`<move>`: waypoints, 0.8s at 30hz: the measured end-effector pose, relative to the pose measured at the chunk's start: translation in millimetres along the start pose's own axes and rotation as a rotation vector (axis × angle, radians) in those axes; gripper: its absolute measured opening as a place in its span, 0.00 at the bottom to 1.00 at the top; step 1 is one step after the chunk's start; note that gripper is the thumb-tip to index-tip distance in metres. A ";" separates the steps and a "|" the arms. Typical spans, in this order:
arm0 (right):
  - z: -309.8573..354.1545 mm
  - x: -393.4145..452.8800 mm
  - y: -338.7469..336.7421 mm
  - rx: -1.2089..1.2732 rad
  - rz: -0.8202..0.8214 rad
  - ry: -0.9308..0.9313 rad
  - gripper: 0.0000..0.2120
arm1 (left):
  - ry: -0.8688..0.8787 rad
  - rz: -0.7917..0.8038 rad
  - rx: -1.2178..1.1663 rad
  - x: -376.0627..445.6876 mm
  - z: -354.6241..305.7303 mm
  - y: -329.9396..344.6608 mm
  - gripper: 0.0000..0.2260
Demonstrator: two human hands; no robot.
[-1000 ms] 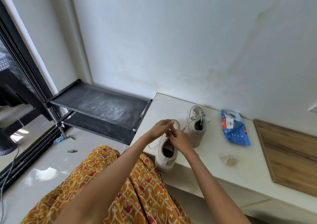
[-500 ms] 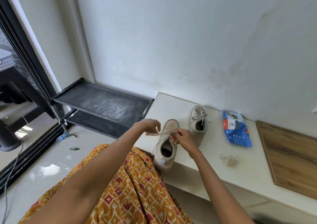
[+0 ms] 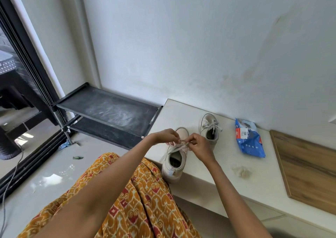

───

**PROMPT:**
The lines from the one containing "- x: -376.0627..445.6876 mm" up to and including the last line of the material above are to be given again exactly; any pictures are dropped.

**OUTPUT FOR THIS EXERCISE:**
  - x: -376.0627..445.6876 mm
  - z: -354.6241..305.7303 mm
  - y: -329.9396..344.6608 mm
  - gripper: 0.0000..0.2260
Demonstrator: two human hands; no robot.
[-1000 ms] 
[-500 ms] 
[+0 ms] 

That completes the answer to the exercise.